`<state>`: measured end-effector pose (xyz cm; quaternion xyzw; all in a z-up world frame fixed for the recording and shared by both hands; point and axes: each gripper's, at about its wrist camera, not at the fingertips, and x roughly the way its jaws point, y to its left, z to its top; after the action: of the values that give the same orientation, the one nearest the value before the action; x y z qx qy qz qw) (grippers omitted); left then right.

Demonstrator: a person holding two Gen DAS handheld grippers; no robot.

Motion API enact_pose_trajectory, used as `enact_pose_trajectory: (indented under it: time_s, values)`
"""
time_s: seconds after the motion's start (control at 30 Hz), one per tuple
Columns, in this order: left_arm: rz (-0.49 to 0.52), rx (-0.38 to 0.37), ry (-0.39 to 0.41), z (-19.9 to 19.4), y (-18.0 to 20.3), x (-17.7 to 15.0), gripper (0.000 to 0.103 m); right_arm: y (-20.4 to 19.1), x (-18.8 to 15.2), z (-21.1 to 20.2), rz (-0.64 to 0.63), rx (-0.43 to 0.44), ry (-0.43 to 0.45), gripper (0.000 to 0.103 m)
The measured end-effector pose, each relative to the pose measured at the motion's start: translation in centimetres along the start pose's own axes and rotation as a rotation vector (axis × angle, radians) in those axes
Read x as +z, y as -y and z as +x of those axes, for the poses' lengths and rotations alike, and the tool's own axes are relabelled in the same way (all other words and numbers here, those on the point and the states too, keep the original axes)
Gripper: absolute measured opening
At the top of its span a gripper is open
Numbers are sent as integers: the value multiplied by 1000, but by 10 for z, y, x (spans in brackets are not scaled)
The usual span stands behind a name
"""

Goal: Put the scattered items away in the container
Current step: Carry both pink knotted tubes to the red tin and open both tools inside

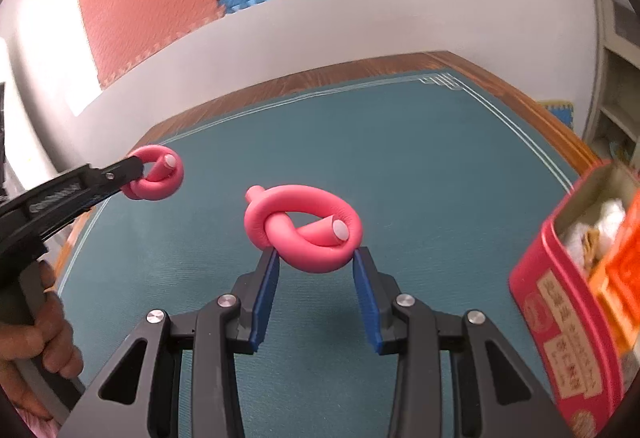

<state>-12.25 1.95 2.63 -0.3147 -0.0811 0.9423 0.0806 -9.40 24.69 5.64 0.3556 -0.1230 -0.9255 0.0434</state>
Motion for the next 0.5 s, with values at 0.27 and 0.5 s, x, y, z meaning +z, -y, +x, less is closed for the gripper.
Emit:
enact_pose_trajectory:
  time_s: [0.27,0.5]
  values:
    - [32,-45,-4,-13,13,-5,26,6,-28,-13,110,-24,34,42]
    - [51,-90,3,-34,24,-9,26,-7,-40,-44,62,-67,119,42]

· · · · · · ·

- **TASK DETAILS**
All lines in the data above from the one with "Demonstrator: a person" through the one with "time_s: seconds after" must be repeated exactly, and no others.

- **ANSWER SPACE**
Demonstrator: a person holding two Gen DAS handheld grippers; no robot.

Motion API enact_pose_trajectory, used as `enact_pose_trajectory: (indented under it: time_s, values)`
"""
time_s: seconds after the motion's start (control at 30 Hz), one per tuple

This concludes the output.